Les éléments technologiques sont très efficaces, et se caractérisent par l'intégration des processus de capture et de liquéfaction, qui sont traditionnellement séparés. Ils offrent des solutions compactes et des configurations flexibles, fournissant une infrastructure plus simple que les solutions à base de vapeur où le CO2 liquide est nécessaire pour le transport par rail ou par bateau. Dans certaines applications, l'ajout de la technologie Cryocap™ peut améliorer l'efficacité du processus d'origine et permettre une production accrue.
La technologie est également sûre, aucune substance toxique ou inflammable n'étant utilisée. De plus, la grande expérience d'Air Liquide dans la manipulation sûre des gaz inclut la gestion du dioxyde de carbone. Tous les produits Cryocap™ fournissent du CO2 gazeux ou liquide à haute pression pour un coût supplémentaire marginal et peuvent répondre aux spécifications les plus strictes en matière de CO2. Le procédé permet également de réduire d'autres polluants, tels que les émissions de NOx.
Mise à l'échelle
Chez Air Liquide, nous sommes passés de l'exploitation d'installations CCUS pilotes et de démonstration à des initiatives de plus grande envergure et ambition. En nous appuyant sur l'expérience de notre installation de Port Jérôme en Normandie, où le CO2 capté est utilisé pour approvisionner les marchés agroalimentaires, nous nous sommes engagés dans un certain nombre de projets CCUS à l'échelle industrielle, sur plus d'une décennie. Cette expérience nous a permis non seulement de capter et de gérer des volumes de CO2 beaucoup plus importants, mais aussi de mettre au point des variantes technologiques permettant de traiter toute une série d'effluents, notamment des gaz de combustion à forte concentration en CO2 - de 15 à 30 % - et provenant de reformeurs de méthane à la vapeur (SMR).
Le projet Azur de la raffinerie de Zeeland
Nous avons récemment signé un contrat avec la raffinerie de Zeeland aux Pays-Bas, une coentreprise entre TotalEnergies (55%) et Lukoil (45%). Le projet prévoit une solution de capture et de liquéfaction du carbone, permettant de capturer plus de 90% des émissions des unités de production d'hydrogène SMR de la raffinerie. Cette initiative permettra d'éviter l'émission d'environ 800 000 tonnes de CO2 par an sur le site de Flessingue. Elle devrait être opérationnelle à la fin de 2025.

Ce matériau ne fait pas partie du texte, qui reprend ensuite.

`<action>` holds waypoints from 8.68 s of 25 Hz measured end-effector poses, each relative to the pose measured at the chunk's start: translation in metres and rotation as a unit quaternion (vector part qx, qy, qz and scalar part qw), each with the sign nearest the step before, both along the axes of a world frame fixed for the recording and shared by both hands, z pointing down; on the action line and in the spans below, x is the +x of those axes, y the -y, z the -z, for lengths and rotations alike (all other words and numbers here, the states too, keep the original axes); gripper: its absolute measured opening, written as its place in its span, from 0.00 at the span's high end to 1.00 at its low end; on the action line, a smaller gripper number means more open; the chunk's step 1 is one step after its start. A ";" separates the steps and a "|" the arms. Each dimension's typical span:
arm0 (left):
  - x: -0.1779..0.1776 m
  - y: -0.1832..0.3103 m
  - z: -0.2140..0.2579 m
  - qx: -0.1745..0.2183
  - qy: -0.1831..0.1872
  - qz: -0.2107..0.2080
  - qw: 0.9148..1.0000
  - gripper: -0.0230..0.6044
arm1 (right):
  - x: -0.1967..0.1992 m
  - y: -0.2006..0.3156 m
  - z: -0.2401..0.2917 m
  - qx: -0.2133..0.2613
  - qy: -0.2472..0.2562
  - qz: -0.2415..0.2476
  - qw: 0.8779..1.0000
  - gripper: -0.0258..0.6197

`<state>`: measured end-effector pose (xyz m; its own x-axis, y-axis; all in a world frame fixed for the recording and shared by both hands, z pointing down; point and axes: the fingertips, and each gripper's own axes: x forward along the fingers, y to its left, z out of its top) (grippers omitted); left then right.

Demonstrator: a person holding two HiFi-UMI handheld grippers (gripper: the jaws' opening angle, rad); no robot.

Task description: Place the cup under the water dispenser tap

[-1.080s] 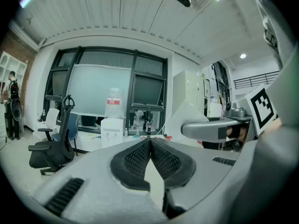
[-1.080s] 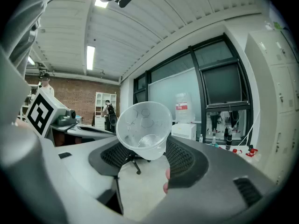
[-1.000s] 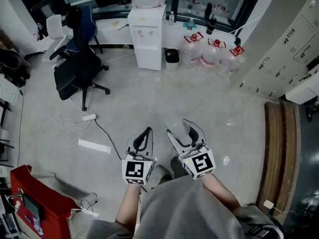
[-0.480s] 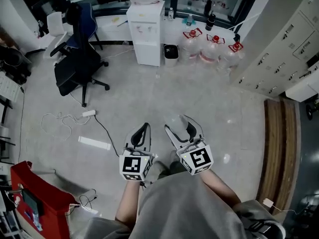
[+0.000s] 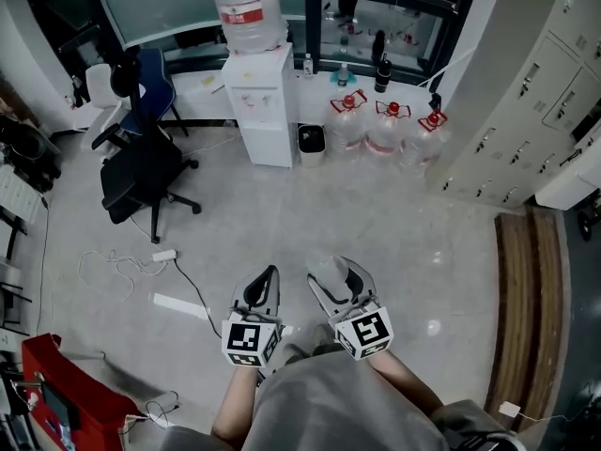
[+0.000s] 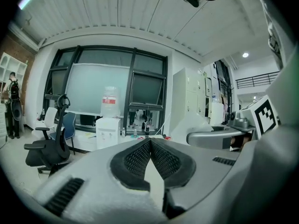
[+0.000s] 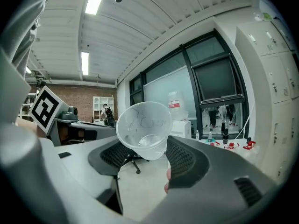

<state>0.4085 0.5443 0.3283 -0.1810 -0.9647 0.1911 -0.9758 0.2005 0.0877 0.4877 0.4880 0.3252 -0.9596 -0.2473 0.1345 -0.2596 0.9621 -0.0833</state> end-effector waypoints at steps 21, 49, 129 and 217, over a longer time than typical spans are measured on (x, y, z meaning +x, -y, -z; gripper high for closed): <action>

" Chez Air Liquide, nous nous engageons à faire la différence en matière de réduction des émissions de CO2 sur les sites de production et pour nos clients. Nous sommes heureux de soutenir le projet de la raffinerie de Zeeland avec nos technologies innovantes de capture du carbone qui contribueront à la décarbonisation du site" - . David Maloney, Directeur de l'ingénierie et de la construction et de la mise en œuvre du capital, Air Liquide.
"L'étape de réduction des émissions de CO2 par l'application du captage et du stockage du carbone. En intégrant cette technologie innovante dans le schéma existant, la raffinerie de Zeeland renforcera sa position dans l'avenir à faible émission de carbone qui nous attend" - . Natalie De Muynck, Directeur général de la raffinerie de Zeeland.
Dans le cadre de cet accord, Air Liquide fournit la licence et la conception du procédé. Le projet constitue une partie importante du projet de décarbonisation de la raffinerie de Zeeland, pour produire de l'hydrogène propre. Après son captage, le dioxyde de carbone liquéfié pur sera transporté par bateau vers les plates-formes de Total en mer du Nord néerlandaise.